Les polluants semblent affaiblir le système immunitaire et augmenter la virulence d'agent pathogène

Beaucoup de gens voient des polluants et des agents pathogènes en tant que causes de la maladie indépendantes. Cependant, la recherche récente indique que les deux peuvent agir l'un sur l'autre, changeant comment les gens et les animaux répondent aux maladies infectieuses.
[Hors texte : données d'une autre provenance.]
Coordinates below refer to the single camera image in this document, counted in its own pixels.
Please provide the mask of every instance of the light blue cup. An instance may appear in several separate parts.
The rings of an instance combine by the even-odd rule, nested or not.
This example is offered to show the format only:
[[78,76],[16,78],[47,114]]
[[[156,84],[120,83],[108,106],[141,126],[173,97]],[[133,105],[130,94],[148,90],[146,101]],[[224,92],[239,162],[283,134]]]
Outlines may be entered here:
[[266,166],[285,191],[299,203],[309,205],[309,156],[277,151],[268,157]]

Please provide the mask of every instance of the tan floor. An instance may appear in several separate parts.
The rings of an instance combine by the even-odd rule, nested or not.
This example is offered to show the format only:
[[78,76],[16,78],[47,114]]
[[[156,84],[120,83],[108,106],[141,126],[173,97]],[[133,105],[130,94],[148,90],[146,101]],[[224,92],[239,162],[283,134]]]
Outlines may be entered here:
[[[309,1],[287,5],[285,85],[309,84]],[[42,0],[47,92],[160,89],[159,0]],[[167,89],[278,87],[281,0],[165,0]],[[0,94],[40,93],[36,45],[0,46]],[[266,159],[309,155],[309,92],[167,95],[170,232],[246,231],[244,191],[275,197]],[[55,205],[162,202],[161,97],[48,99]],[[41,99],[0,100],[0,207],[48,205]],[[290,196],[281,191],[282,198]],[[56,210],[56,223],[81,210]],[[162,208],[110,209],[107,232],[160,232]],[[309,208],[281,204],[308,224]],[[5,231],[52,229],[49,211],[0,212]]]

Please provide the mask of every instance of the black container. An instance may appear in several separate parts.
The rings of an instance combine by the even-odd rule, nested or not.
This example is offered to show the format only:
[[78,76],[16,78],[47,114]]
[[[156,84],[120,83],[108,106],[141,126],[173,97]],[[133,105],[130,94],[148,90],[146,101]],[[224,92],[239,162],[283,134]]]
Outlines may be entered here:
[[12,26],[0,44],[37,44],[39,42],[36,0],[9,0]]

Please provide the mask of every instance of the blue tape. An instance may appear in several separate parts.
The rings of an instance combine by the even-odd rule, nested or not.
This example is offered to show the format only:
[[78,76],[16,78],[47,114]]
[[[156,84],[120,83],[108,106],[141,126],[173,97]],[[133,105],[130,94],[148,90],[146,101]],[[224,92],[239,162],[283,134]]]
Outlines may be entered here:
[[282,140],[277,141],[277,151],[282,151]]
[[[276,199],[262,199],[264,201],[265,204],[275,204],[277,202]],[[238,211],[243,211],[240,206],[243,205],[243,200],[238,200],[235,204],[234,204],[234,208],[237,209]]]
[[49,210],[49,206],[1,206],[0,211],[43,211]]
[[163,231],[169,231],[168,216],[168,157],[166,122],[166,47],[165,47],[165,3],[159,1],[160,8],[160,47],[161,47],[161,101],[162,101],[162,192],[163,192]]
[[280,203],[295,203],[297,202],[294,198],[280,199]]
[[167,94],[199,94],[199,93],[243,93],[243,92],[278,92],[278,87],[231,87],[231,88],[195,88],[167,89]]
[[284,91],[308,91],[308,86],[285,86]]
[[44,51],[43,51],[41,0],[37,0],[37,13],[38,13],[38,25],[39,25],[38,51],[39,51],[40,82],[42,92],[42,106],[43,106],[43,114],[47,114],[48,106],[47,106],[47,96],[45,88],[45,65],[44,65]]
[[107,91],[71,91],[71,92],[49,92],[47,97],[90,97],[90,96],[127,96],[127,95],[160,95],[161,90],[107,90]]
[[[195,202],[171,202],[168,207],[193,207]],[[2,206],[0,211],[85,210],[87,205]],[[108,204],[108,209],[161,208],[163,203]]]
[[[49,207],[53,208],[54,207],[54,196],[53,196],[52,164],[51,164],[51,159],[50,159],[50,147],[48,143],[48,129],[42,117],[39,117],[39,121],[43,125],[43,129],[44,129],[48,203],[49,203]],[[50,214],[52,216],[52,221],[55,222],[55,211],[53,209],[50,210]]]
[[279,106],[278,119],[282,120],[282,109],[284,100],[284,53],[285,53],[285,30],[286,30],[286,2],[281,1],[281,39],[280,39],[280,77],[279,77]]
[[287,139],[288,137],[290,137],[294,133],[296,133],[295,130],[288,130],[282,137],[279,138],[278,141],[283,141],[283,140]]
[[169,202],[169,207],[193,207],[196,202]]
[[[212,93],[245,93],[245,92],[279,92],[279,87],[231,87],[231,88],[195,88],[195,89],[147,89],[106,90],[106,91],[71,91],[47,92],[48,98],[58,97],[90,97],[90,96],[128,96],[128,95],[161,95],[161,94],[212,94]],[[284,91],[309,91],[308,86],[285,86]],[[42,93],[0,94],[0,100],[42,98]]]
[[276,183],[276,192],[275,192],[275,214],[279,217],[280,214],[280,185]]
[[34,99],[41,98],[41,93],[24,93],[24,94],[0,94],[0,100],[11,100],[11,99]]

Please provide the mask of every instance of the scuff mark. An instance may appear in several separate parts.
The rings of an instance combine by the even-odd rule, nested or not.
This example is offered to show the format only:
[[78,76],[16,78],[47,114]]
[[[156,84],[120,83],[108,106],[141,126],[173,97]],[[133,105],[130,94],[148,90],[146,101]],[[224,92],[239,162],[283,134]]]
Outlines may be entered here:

Selon un article dans les nouvelles de produit chimique et de bureau d'études (C&EN), la revue d'information hebdomadaire de la société chimique américaine, les polluants environnementaux semblent affaiblir le système immunitaire, réduisent l'efficacité vaccinique et augmentent la virulence d'agent pathogène.

Il y a plus de 20 ans, les chercheurs ont montré que cela l'exposition des souris aux concentrations faibles d'une tetrachlorodibenzo-p-dioxine 2,3,7,8 appelée de dioxine leur a effectué plus susceptible du virus de la grippe. Depuis lors, plusieurs études ont proposé que d'autres produits chimiques, tels que l'acide perfluorooctanoic, mercure et arsenic, puissent également modifier les réactions immunitaires des animaux et diminuer leur résistance aux maladies infectieuses. Et les études épidémiologiques chez l'homme ont joint l'exposition chimique dans l'utérus au risque accru d'un enfant de la maladie infectieuse. Cependant, les scientifiques commencent seulement maintenant à se démêler comment ceci se produit, éditeur supérieur Britt qu'E. Erickson écrit.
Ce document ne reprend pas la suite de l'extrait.